Where does the word "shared" appear in the data? Copy every line that holds it.

*** Data in this exercise ***

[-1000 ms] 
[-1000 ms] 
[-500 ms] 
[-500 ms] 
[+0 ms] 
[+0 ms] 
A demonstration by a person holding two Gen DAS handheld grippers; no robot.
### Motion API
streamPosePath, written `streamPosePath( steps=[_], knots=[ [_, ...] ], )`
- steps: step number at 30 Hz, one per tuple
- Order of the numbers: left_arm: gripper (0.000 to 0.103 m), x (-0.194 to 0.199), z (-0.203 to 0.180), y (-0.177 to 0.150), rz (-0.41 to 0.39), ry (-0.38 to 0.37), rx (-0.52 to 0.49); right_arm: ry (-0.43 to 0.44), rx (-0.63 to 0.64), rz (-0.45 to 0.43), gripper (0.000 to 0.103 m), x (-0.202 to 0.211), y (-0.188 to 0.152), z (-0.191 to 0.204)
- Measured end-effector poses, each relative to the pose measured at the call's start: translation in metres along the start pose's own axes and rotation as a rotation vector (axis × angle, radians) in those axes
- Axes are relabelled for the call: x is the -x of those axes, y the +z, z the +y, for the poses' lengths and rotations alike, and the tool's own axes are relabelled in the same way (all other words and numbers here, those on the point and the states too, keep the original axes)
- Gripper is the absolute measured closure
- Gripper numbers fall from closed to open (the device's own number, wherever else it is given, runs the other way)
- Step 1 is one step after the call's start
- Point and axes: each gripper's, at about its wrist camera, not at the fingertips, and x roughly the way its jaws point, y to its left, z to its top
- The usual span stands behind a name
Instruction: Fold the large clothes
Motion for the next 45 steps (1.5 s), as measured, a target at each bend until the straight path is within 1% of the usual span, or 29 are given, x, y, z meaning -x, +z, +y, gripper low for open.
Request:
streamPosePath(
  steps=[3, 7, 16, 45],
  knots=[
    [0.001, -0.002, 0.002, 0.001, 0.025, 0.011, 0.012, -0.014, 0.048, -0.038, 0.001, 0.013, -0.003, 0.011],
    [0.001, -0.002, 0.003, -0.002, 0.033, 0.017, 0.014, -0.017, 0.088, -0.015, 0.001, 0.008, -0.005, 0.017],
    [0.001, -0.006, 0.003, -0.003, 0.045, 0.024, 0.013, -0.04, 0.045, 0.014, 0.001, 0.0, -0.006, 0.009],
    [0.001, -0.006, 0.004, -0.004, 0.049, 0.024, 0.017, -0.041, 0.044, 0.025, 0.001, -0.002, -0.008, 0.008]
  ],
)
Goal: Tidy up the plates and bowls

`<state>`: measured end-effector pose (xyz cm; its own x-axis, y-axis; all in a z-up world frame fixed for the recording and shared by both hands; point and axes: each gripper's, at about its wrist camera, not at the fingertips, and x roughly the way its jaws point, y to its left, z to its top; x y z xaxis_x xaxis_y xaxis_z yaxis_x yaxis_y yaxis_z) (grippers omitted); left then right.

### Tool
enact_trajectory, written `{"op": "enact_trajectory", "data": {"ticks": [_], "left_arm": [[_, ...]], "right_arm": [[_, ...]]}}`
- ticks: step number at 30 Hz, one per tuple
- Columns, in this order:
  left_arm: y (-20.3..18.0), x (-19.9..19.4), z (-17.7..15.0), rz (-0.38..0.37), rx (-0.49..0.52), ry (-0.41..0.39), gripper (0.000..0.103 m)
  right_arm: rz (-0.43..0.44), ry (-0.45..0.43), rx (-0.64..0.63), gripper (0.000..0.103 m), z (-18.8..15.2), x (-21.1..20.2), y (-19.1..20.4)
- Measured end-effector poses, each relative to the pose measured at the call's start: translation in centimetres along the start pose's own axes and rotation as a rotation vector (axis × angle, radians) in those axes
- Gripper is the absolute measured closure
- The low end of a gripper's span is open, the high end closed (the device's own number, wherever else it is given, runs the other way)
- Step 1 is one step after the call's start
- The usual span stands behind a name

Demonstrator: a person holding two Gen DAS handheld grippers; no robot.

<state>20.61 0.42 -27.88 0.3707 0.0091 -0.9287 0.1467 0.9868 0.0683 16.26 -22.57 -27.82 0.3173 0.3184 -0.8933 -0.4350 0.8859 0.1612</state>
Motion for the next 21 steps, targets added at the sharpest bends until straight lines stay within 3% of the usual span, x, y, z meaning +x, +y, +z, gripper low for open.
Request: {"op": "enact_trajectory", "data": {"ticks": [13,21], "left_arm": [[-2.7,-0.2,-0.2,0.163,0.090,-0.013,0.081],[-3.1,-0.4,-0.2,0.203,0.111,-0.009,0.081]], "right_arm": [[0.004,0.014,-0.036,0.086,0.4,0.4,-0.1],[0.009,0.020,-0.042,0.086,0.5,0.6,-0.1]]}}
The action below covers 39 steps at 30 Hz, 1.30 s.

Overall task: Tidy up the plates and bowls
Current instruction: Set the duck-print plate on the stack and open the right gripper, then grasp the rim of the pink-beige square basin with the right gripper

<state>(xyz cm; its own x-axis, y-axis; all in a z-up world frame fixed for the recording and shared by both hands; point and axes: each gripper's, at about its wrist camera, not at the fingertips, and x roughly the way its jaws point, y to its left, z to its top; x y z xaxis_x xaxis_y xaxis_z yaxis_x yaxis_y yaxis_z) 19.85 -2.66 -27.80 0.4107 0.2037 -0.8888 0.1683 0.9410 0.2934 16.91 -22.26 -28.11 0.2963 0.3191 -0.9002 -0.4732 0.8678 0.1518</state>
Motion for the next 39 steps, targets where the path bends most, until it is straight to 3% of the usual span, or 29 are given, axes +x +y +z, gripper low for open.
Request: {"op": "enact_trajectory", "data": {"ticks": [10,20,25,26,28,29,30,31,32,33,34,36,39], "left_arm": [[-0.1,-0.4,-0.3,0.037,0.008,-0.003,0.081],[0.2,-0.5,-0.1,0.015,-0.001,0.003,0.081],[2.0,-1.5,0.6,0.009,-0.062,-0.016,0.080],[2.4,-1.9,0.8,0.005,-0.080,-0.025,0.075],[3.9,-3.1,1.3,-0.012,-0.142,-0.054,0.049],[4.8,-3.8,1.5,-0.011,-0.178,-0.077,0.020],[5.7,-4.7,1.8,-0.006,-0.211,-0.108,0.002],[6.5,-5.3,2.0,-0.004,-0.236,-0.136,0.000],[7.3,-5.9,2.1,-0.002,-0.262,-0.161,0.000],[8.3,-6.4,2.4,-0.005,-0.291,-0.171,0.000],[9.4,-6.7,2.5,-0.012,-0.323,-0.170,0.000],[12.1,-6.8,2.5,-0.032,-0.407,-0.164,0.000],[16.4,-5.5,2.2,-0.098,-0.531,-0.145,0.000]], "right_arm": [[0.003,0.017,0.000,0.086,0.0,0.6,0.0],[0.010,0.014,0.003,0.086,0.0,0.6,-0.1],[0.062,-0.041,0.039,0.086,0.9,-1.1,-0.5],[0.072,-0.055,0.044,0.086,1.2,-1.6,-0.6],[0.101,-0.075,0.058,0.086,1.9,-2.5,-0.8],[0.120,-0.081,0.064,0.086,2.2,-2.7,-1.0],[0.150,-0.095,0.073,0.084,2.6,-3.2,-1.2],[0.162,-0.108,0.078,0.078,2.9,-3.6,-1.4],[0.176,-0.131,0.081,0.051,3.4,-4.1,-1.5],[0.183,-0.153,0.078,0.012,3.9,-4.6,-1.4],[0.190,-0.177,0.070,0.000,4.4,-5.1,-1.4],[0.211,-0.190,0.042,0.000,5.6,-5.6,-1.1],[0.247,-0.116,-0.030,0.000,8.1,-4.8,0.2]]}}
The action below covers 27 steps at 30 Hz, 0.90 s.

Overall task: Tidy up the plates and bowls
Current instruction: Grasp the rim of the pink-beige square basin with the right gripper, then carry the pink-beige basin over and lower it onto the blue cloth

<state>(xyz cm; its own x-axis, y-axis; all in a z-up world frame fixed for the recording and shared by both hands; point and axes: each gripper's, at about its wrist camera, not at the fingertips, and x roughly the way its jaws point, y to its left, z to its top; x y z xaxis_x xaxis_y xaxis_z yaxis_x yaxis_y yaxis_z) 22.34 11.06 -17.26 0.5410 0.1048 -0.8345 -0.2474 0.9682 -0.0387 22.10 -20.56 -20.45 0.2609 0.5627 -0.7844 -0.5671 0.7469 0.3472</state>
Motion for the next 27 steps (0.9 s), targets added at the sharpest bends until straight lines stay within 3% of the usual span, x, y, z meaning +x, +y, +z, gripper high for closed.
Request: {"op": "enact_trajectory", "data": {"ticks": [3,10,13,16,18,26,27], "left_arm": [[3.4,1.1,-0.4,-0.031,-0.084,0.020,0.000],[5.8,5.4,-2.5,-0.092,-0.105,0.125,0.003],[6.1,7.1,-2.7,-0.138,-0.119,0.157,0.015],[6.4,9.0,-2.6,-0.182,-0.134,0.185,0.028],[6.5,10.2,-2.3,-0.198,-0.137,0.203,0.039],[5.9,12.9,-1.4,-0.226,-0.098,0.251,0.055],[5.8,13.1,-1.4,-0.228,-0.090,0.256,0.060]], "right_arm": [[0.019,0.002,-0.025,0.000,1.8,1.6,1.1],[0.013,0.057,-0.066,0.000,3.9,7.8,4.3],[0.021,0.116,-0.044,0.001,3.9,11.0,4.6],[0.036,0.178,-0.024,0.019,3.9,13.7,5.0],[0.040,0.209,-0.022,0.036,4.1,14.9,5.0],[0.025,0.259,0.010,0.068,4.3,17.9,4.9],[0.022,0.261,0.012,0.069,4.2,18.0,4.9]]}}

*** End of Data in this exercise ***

● **Answer for this exercise**:
`<state>`: measured end-effector pose (xyz cm; its own x-axis, y-axis; all in a z-up world frame fixed for the recording and shared by both hands; point and axes: each gripper's, at about its wrist camera, not at the fingertips, and x roughly the way its jaws point, y to its left, z to its top; x y z xaxis_x xaxis_y xaxis_z yaxis_x yaxis_y yaxis_z) (grippers omitted); left then right.
<state>(xyz cm; its own x-axis, y-axis; all in a z-up world frame fixed for the recording and shared by both hands; point and axes: each gripper's, at about its wrist camera, not at the fingertips, and x roughly the way its jaws point, y to its left, z to its top; x y z xaxis_x xaxis_y xaxis_z yaxis_x yaxis_y yaxis_z) 19.85 -2.66 -27.80 0.4107 0.2037 -0.8888 0.1683 0.9410 0.2934 16.91 -22.26 -28.11 0.2963 0.3191 -0.9002 -0.4732 0.8678 0.1518</state>
<state>(xyz cm; its own x-axis, y-axis; all in a z-up world frame fixed for the recording and shared by both hands; point and axes: each gripper's, at about its wrist camera, not at the fingertips, and x roughly the way its jaws point, y to its left, z to its top; x y z xaxis_x xaxis_y xaxis_z yaxis_x yaxis_y yaxis_z) 22.34 11.06 -17.26 0.5410 0.1048 -0.8345 -0.2474 0.9682 -0.0387 22.10 -20.56 -20.45 0.2609 0.5627 -0.7844 -0.5671 0.7469 0.3472</state>

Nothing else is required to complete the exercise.